Burden of Proof and Doctrine of Innocence 1
Every accused is presumed to be innocent unless the guilt is
proved. The presumption of innocence is a human right. However, subject to the
statutory exceptions, the said principle forms the basis of criminal
jurisprudence. For this purpose, the nature of the offence, its seriousness and
gravity thereof has to be taken into consideration. The courts must be on guard
to see that merely on the application of the presumption, the same may not lead
to any injustice or mistaken conviction. Statutes like Negotiable Instruments
Act, 1881; Prevention of Corruption Act, 1988; and Terrorist and Disruptive
Activities (Prevention) Act, 1987, provide for presumption of guilt if the
circumstances provided in those Statutes are found to be fulfilled and shift
the burden of proof of innocence on the accused. However, such a presumption
can also be raised only when certain foundational facts are established by the
prosecution. There may be difficulty in proving a negative fact. However, in
cases where the statute does not provide for the burden of proof on the
accused, it always lies on the prosecution. It is only in exceptional
circumstances, such as those of statutes as referred to 1 hereinabove, that the
burden on proof is on the accused. The statutory provision even for a presumption
of guilt of the accused under a particular statute must meet the tests of
reasonableness and liberty enshrined in Articles 14 and 21 of the Constitution.
(Vide: Hiten P. Dalal v. Bratindranath Banerjee, (2001) 6 SCC 16; Narendra
Singh v. State of M.P., AIR 2004 SC 3249; Rajesh Ranjan Yadav v. CBI, AIR 2007
SC 451; Noor Aga v. State of Punjab & Anr., (2008) 16 SCC 417; and Krishna
Janardhan Bhat v. Dattatraya G. Hegde, AIR 2008 SC 1325).
The instant case requires to be examined in the light of the
aforesaid settled legal propositions.
incident occurred within a very short span of time after the marriage of the
deceased with the appellant. They got married on 15.5.2000 and went to Ollur
for two days and came back to Chalakudy, the house of the deceased. On
19.5.2000, they went to Kozhikode, house of Benny (PW.10), 2 and returned on
22.5.2000. The deceased appeared in the examination of B.Com 2nd Year on
23.5.2000. The appellant stayed with his brother at Ollur on 26th/27th May, 2000
as he was not feeling well. Omana Poulose (PW.9), mother of the deceased had
gone to his brother's house on 27.5.2000 to know the health condition of the
appellant's mother as she was suffering from cancer and was to be operated on
30.5.2000. At the instance of the deceased and Omana Poulose, (PW.9), the
appellant along with deceased Sweety attended the marriage of Benny (PW.10) on
31.5.2000 at Kozhikode. Immediately after the marriage of Benny (PW.10), his
wife Seethal had gone to her parents' house as there was some problem because
it was a love marriage and her family members were not happy with the marriage
and did not participate in the marriage on 31.5.2000. When the appellant and
deceased Sweety were staying with Benny (PW.10), the appellant had taken liquor
and had gone outside to make a call to his employer in the Gulf and when he
came back after some time he saw the deceased and Benny (PW.10) in a
compromising position and did not like the situation.

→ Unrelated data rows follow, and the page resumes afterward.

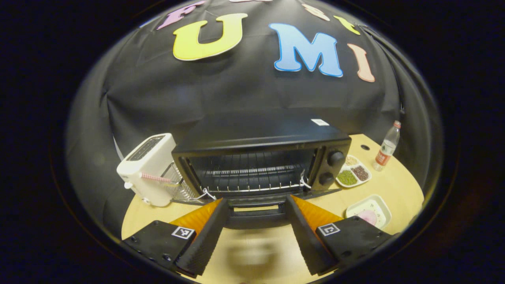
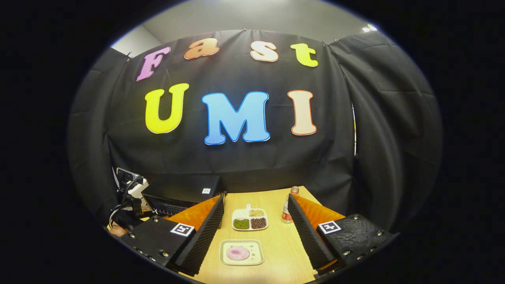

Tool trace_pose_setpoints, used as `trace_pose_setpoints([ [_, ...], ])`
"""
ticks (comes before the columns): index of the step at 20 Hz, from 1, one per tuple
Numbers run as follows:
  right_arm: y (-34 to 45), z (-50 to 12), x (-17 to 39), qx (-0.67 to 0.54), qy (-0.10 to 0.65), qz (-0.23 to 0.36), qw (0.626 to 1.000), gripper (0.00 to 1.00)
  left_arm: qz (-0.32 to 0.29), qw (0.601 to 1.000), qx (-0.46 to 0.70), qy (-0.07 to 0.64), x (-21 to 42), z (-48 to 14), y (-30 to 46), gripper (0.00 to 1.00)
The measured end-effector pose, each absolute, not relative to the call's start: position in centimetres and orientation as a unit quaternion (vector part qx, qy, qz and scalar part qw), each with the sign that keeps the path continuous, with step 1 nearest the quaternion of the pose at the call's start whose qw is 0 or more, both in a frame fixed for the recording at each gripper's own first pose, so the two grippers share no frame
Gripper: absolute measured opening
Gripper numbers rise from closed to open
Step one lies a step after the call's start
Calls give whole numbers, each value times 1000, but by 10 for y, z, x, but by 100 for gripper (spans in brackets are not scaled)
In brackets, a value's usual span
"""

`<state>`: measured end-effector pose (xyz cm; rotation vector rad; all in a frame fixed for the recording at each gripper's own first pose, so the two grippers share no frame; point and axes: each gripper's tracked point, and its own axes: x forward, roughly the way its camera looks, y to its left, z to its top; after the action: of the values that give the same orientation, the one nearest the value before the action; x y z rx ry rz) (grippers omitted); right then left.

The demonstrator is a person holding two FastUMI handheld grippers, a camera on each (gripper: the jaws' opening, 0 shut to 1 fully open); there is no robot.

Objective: Open the electric oven with the left hand, put the food in, and close the electric oven.

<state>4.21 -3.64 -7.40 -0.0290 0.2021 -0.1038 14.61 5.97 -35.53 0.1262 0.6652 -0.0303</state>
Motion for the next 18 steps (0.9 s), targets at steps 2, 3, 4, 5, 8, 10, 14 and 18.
trace_pose_setpoints([
  [2,-37,-76,39,-16,104,-52,993,99,-14,939,60,338,134,-366,60,98],
  [3,-37,-77,36,-16,105,-51,993,99,-13,937,59,343,131,-371,61,99],
  [4,-37,-78,35,-17,107,-50,993,98,-13,935,56,350,126,-377,61,99],
  [5,-36,-79,34,-19,109,-50,993,98,-12,931,51,361,121,-384,62,100],
  [8,-34,-83,32,-20,116,-46,992,99,-15,917,48,395,100,-409,64,98],
  [10,-34,-87,30,-19,122,-45,991,99,-7,915,52,400,93,-415,68,98],
  [14,-40,-100,27,-11,144,-41,989,98,-12,936,45,349,100,-365,59,98],
  [18,-48,-139,40,0,214,-16,977,98,-16,965,34,260,112,-275,45,100],
])
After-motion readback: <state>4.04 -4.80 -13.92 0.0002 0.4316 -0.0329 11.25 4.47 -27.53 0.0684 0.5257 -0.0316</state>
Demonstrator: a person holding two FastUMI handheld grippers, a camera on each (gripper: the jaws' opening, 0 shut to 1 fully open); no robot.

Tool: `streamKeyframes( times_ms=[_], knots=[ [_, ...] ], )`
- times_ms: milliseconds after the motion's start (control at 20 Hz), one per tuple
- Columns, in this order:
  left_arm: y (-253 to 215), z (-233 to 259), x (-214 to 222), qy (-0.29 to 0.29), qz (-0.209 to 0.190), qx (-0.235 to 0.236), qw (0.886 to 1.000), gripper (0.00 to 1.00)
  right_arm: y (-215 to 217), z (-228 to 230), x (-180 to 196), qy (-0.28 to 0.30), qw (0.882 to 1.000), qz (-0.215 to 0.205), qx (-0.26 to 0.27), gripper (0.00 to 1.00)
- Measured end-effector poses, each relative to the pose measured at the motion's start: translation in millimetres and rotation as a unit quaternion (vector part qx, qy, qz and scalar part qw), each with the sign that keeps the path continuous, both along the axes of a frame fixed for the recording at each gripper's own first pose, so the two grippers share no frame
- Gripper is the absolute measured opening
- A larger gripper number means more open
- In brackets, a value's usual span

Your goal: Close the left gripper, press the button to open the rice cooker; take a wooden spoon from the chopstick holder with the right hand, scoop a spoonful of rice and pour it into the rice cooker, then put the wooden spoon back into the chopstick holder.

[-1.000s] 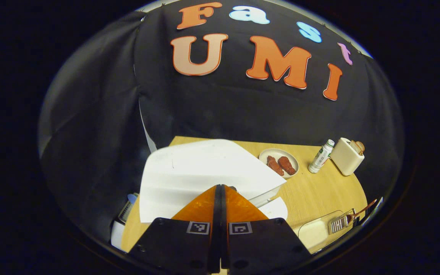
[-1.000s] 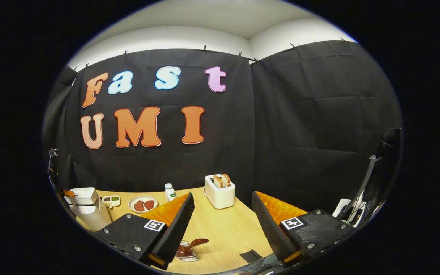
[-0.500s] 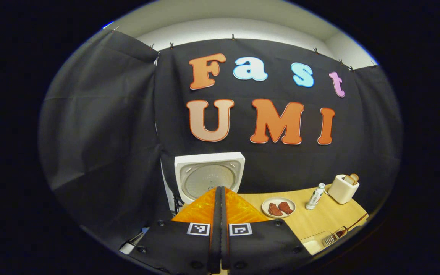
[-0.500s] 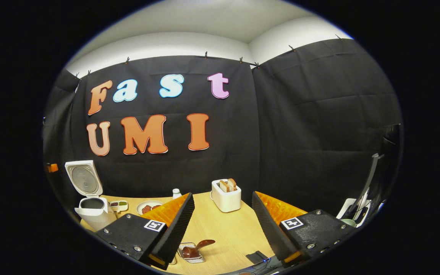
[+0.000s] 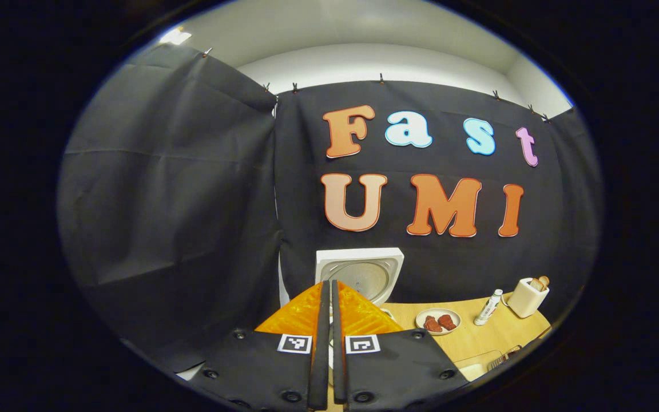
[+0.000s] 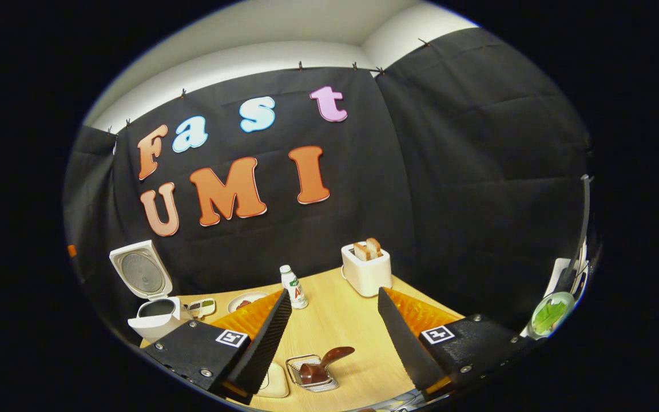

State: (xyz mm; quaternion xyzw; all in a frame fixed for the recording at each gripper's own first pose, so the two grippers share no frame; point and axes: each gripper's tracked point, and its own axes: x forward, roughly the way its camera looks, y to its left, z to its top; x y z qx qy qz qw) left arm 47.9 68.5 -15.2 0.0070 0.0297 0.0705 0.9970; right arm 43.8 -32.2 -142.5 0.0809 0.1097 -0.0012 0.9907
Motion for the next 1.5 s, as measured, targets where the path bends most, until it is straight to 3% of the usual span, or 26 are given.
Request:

Therefore, the appellant confronted deceased Sweety and she had told him that
Benny (PW.10) had forcibly done it. All these explanations had been furnished
by the appellant in his statement under Section 313 Cr.P.C.
In the opinion of Dr. V.K. Ramankutty (PW.17), Sweety died of
Hydro Cyanic Acid. The said witness also opined that anti-mortem injuries found
on the body of Sweety could be caused on contact with the rough surface on
falling after consumption of the poison and peeling of cuticle might have been
due to fall of vomitus containing cyanide as cyanide is a corrosive substance.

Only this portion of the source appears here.